In 1977 CBS aired a Spider-Man television movie, which had fairly decent acting and production values (for its time). Outside of the United States it sometimes was given a theatrical release.
In the pilot (which should be listed on this web page), University student Peter Parker gains his super powers after being bitten by a radioactive spider. With his new found powers he stops a New Age Guru who uses mind control to force honest citizens to commit crimes.
The pilot was successful enough to launch this series.
So, 'Deadly Dust' (sometimes given an international theatrical release as 'Spider-man Strikes Back') is the followup to the original pilot.
For the television series. a new actor is playing Mr. Jamerson, Joe Robinson is not in the series at all and Rita, Mr. Jamerson's secretary, is. Peter Parker is still a University student with a part-time job working for the Daily Bugle.

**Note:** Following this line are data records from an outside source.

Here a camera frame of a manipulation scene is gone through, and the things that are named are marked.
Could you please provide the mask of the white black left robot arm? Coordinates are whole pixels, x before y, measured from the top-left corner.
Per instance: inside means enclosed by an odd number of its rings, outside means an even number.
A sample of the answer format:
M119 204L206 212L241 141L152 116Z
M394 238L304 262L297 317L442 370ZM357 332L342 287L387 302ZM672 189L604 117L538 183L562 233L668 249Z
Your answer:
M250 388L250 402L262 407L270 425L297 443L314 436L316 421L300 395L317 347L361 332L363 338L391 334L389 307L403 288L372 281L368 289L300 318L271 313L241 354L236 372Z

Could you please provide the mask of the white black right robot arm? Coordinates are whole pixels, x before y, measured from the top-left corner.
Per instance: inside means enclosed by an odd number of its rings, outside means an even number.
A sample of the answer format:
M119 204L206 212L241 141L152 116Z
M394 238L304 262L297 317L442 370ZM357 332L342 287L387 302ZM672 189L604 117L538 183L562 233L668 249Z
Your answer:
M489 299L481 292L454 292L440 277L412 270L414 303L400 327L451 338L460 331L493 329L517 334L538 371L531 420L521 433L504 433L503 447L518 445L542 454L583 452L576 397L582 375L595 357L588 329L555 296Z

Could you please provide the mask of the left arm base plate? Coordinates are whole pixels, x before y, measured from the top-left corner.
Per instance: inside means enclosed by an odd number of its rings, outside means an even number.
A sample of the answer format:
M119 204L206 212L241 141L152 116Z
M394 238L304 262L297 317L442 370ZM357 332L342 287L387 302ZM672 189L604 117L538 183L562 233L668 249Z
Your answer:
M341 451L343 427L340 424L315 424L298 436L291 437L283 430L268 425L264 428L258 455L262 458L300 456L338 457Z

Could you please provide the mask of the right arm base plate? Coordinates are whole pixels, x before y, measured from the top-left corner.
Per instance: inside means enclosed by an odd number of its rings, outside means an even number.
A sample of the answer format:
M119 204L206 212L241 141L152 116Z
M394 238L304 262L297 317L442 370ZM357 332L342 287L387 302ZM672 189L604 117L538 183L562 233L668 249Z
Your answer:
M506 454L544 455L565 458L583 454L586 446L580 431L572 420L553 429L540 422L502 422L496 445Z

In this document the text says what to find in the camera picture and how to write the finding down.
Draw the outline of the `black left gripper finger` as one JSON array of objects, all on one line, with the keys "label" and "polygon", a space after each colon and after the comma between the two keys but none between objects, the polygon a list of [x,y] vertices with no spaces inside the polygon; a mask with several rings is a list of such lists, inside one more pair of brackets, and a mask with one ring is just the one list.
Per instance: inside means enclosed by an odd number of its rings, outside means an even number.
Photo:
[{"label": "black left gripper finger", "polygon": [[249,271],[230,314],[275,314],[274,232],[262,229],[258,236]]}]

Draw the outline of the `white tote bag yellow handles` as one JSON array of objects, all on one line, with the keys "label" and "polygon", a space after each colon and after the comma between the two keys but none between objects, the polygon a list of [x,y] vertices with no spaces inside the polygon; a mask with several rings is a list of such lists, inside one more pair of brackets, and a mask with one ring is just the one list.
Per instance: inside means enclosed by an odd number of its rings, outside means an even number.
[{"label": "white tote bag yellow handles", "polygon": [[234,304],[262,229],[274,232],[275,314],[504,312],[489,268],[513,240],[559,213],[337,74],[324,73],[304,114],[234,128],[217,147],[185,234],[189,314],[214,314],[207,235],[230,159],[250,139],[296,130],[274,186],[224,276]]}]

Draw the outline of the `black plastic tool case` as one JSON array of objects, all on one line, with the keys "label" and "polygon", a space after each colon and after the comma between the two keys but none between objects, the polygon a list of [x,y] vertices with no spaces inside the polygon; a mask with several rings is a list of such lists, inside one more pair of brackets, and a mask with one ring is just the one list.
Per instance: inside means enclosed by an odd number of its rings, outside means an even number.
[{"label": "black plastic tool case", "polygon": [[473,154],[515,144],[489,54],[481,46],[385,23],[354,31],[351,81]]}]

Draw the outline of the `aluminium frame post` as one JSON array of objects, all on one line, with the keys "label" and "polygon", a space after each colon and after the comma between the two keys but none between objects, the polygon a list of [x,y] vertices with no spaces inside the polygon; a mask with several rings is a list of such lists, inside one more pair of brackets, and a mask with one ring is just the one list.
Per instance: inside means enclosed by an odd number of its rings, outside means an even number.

'Deadly Dust' is probably one of the most ambitious of these live action Spider-Man television episodes. The topical plot has some of Peter Parker's classmates very upset that a professor has gotten permission to test some plutonium on campus. They are so upset that they steal the plutonium, frame Spider-Man, and build a mock-up the bomb in order to protest nuclear power. The bomb is real enough that it makes one of the students deathly ill.
When Mr. White, an international arms dealer, gets wind of this, he has his men steal the bomb for his own evil purposes, which apparently includes detonating the bomb in the same city where President Carter is giving a speech.
Thus Peter Parker (Spider-Man), Mr. Jamerson and a lovely female journalist from a rival paper all travel to LA to locate the bomb.
Spider-Man battles the arms dealer's minions, a wrestler and a karate expert, in a couple....interesting fight sequences. Spider-Man even jumps out of a helicopter in some stunt that looks silly today, but was probably pretty impressive for its day.
Naturally, Spider-Man does disarm the bomb and defeat the minions, although Mr. White escapes.
The stunts and special effects used in 'Deadly Dust' are actually pretty impressive given the fact this is late 1970s network television. Yes, they do look a bit silly today, but I enjoyed watching this two part episode more then the 1977 pilot.
Likewise the writing is sometimes a bit campy, this was the late 1970s, but it does seem somewhat credible (for a comic book based story) that students who are militantly opposed to nuclear power would break the law to make a protest statement and that (given the lax security on campus) terrorists might steal the material to make a bomb.
Mr. White and his minions are probably the closest thing that the television series ever got to credible villains. It is set-up for Spider-Man to battle Mr. White again, but the series was cancelled before that could happen.
I wish that this series was given a proper DVD release. It actually generated solid ratings when it originally aired, but the CBS network was getting tired of being associated with comic books.
If you can find a decent copy of this two-part episode (and can forgive the late 1970s technical limitations and sensibility) then its actually an enjoyable comic book adventure ride.